[What you need to do]: Copying task for the records below: reproduce each one exactly and drop the pictures.

[Information given]:
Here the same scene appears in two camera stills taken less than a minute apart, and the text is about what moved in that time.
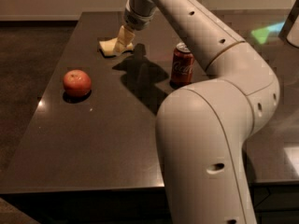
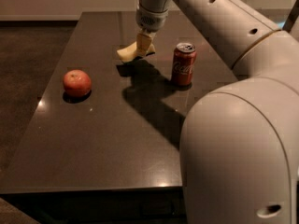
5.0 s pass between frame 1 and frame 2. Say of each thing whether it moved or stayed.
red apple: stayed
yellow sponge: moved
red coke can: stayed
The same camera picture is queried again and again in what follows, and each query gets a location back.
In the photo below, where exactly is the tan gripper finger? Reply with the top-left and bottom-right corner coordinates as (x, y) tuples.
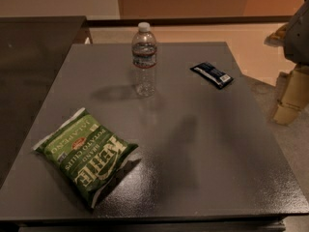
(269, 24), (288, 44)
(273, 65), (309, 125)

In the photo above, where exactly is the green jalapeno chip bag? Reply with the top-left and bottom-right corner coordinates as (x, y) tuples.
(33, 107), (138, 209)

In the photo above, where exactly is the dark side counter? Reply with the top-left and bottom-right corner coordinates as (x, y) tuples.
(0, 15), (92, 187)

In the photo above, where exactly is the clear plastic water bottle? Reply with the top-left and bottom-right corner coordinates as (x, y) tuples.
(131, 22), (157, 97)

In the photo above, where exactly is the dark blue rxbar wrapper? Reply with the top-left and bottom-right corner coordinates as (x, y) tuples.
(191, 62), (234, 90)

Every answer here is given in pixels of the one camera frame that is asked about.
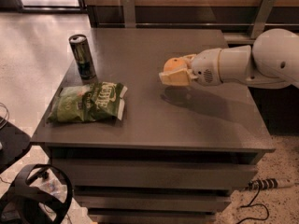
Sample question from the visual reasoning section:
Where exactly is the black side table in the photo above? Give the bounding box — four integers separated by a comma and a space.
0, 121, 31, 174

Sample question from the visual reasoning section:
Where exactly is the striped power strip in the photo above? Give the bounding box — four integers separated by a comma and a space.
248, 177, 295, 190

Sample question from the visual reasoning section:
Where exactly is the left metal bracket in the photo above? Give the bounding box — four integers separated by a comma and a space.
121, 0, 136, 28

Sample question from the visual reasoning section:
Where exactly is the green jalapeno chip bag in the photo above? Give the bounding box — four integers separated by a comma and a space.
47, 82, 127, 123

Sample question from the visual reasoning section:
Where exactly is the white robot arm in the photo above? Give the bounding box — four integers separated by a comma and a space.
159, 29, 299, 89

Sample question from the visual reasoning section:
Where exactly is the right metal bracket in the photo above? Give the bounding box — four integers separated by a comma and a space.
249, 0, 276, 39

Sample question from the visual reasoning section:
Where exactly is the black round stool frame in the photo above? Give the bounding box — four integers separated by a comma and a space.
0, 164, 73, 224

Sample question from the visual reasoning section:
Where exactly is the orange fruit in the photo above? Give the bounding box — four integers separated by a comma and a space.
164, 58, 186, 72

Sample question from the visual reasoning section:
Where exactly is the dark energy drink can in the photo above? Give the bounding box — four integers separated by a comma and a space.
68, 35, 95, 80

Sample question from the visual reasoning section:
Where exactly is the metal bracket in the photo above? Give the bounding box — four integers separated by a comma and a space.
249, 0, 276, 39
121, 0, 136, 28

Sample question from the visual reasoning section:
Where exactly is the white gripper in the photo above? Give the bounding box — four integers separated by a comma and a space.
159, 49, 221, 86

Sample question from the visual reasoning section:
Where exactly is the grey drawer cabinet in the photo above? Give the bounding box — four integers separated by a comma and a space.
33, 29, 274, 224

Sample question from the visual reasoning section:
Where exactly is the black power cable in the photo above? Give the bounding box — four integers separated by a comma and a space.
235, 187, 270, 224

[Answer for this exercise]:
Here the same scene appears in two camera stills taken less than a minute apart, and the text is about what moved in that time.
5.0 s pass between frame 1 and frame 2. Say of each thing whether it moved or stayed.
red apple: stayed
yellow sponge: moved
red coke can: stayed
The same camera picture is queried again and again in what follows, and each query gets a location back.
In the photo below, where exactly is the tan gripper finger? Reply with the top-left and bottom-right corner coordinates as (x, y) tuples.
(269, 24), (288, 44)
(273, 65), (309, 125)

In the photo above, where exactly is the green jalapeno chip bag? Reply with the top-left and bottom-right corner coordinates as (x, y) tuples.
(33, 107), (138, 209)

In the photo above, where exactly is the dark side counter? Reply with the top-left and bottom-right corner coordinates as (x, y) tuples.
(0, 15), (92, 187)

In the photo above, where exactly is the clear plastic water bottle? Reply with the top-left and bottom-right corner coordinates as (x, y) tuples.
(131, 22), (157, 97)

In the photo above, where exactly is the dark blue rxbar wrapper? Reply with the top-left and bottom-right corner coordinates as (x, y) tuples.
(191, 62), (234, 90)

Every answer here is given in pixels of the one camera frame that is asked about.
Sample question from the visual reasoning section:
Where exactly is the black side table in the photo above? Give the bounding box — four integers separated by a comma and a space.
0, 121, 31, 174

Sample question from the visual reasoning section:
Where exactly is the striped power strip in the photo above? Give the bounding box — four integers separated by a comma and a space.
248, 177, 295, 190

Sample question from the visual reasoning section:
Where exactly is the left metal bracket in the photo above? Give the bounding box — four integers separated by a comma and a space.
121, 0, 136, 28

Sample question from the visual reasoning section:
Where exactly is the green jalapeno chip bag in the photo above? Give the bounding box — four integers separated by a comma and a space.
47, 82, 127, 123

Sample question from the visual reasoning section:
Where exactly is the white robot arm in the photo above? Give the bounding box — four integers separated by a comma and a space.
159, 29, 299, 89

Sample question from the visual reasoning section:
Where exactly is the right metal bracket in the photo above? Give the bounding box — four integers separated by a comma and a space.
249, 0, 276, 39

Sample question from the visual reasoning section:
Where exactly is the black round stool frame in the photo above? Give the bounding box — four integers separated by a comma and a space.
0, 164, 73, 224

Sample question from the visual reasoning section:
Where exactly is the orange fruit in the photo above? Give the bounding box — four integers separated by a comma and a space.
164, 58, 186, 72

Sample question from the visual reasoning section:
Where exactly is the dark energy drink can in the photo above? Give the bounding box — four integers separated by a comma and a space.
68, 35, 95, 80

Sample question from the visual reasoning section:
Where exactly is the metal bracket in the photo above? Give the bounding box — four integers separated by a comma and a space.
249, 0, 276, 39
121, 0, 136, 28

Sample question from the visual reasoning section:
Where exactly is the white gripper in the photo above? Give the bounding box — four integers separated by a comma and a space.
159, 49, 221, 86

Sample question from the visual reasoning section:
Where exactly is the grey drawer cabinet in the photo above? Give the bounding box — four integers separated by a comma and a space.
33, 29, 274, 224

Sample question from the visual reasoning section:
Where exactly is the black power cable in the photo above? Give the bounding box — four integers separated by a comma and a space.
235, 187, 270, 224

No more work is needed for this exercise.